## What is needed
Transcribe the listing exactly; drop the images.
━━━━━━
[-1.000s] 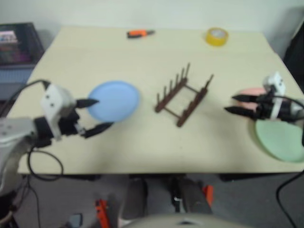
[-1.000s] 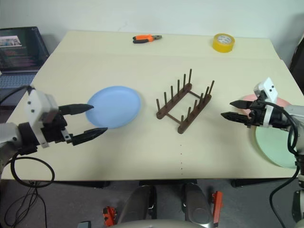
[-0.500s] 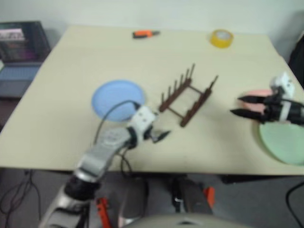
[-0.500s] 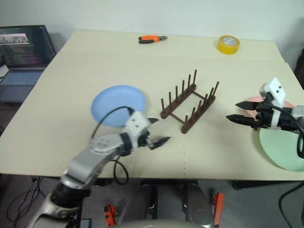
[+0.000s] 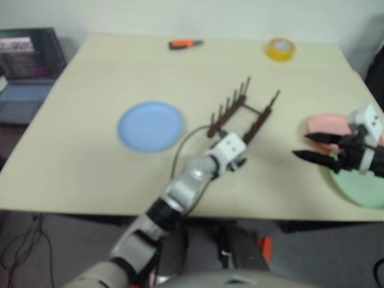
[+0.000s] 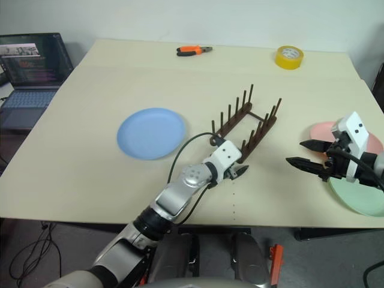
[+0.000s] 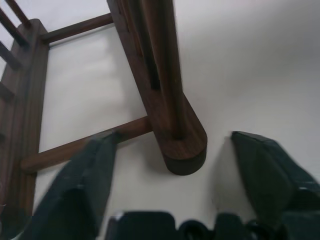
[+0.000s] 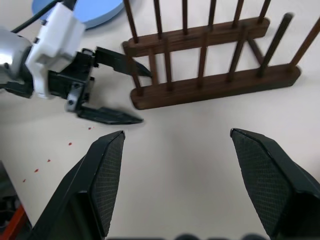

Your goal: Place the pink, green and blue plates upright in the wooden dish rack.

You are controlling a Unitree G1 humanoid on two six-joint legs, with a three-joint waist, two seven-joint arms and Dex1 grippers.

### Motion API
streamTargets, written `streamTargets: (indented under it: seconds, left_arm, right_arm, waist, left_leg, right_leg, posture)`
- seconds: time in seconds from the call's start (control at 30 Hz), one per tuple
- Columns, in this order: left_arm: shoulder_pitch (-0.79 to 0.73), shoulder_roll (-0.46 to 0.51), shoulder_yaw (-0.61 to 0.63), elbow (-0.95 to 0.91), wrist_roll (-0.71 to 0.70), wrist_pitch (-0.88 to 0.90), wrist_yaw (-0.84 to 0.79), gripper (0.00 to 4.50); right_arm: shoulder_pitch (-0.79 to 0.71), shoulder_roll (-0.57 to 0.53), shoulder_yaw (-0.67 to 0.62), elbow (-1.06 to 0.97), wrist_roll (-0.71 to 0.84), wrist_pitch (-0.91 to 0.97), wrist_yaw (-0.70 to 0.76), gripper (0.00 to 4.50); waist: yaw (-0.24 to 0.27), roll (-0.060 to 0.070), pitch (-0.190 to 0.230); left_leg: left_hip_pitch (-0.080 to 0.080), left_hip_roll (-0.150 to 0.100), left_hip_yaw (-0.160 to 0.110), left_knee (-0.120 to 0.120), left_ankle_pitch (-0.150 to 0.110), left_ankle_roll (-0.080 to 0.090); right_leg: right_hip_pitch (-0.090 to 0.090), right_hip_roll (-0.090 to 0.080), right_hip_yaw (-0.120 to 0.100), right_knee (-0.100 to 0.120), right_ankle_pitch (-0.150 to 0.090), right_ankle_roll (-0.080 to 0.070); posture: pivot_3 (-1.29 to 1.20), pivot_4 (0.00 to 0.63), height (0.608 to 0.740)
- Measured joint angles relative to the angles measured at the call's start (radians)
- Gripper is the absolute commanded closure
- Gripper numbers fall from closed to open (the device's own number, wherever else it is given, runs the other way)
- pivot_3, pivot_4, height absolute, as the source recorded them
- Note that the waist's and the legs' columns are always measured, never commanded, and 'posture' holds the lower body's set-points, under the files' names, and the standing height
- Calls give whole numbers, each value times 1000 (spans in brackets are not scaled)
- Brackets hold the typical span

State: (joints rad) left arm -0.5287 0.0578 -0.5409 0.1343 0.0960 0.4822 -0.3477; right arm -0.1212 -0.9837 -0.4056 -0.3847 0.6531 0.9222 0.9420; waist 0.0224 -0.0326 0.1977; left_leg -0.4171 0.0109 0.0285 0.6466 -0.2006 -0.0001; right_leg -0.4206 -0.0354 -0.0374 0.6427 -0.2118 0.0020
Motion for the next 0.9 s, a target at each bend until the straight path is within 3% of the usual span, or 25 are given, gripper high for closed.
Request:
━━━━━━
## Exercise output
[-1.000s] 
[-1.000s] 
[-0.500s] 
[-0.500s] 
[+0.000s] 
[+0.000s] 
[+0.000s] 
[+0.000s] 

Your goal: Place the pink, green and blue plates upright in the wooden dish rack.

You are controlling a Unitree G1 humanoid on two six-joint legs, with a three-joint waist, two seven-joint arms and Dex1 grippers.

### Motion API
streamTargets, written `streamTargets: (indented under it: seconds, left_arm, right_arm, waist, left_leg, right_leg, posture)`
- seconds: time in seconds from the call's start (control at 30 Hz), one per tuple
- Columns, in this order: left_arm: shoulder_pitch (-0.79 to 0.73), shoulder_roll (-0.46 to 0.51), shoulder_yaw (-0.61 to 0.63), elbow (-0.95 to 0.91), wrist_roll (-0.71 to 0.70), wrist_pitch (-0.88 to 0.90), wrist_yaw (-0.84 to 0.79), gripper (0.00 to 4.50); right_arm: shoulder_pitch (-0.79 to 0.71), shoulder_roll (-0.57 to 0.53), shoulder_yaw (-0.67 to 0.62), elbow (-1.06 to 0.97), wrist_roll (-0.71 to 0.84), wrist_pitch (-0.91 to 0.97), wrist_yaw (-0.70 to 0.76), gripper (0.00 to 4.50); waist: yaw (-0.24 to 0.27), roll (-0.060 to 0.070), pitch (-0.190 to 0.230); left_leg: left_hip_pitch (-0.080 to 0.080), left_hip_roll (-0.150 to 0.100), left_hip_yaw (-0.160 to 0.110), left_knee (-0.120 to 0.120), left_ankle_pitch (-0.150 to 0.110), left_ankle_roll (-0.080 to 0.090); right_leg: right_hip_pitch (-0.090 to 0.090), right_hip_roll (-0.090 to 0.080), right_hip_yaw (-0.120 to 0.100), right_knee (-0.100 to 0.120), right_ankle_pitch (-0.150 to 0.090), right_ankle_roll (-0.080 to 0.070); posture: pivot_3 (-1.29 to 1.20), pivot_4 (0.00 to 0.63), height (0.608 to 0.740)
- Measured joint angles relative to the angles measured at the call's start (radians)
- Gripper is the absolute commanded closure
- Gripper numbers fall from closed to open (the device's own number, wherever else it is given, runs the other way)
- pivot_3, pivot_4, height absolute, as the source recorded them
- Note that the waist's and the legs' columns are always measured, never commanded, and 'posture' holds the lower body's set-points, under the files' names, and the standing height
- Calls give whole numbers, each value times 1000 (spans in brackets are not scaled)
- Brackets hold the typical span

State: (joints rad) left arm -0.5287 0.0578 -0.5409 0.1343 0.0960 0.4822 -0.3477; right arm -0.1212 -0.9837 -0.4056 -0.3847 0.6531 0.9222 0.9420; waist 0.0224 -0.0326 0.1977; left_leg -0.4171 0.0109 0.0285 0.6466 -0.2006 -0.0001; right_leg -0.4206 -0.0354 -0.0374 0.6427 -0.2118 0.0020
Motion for the next 0.9 s, a target at each bend until the straight path is within 3% of the usual span, or 25 are given, gripper high for closed.
Request:

This is the complete answer.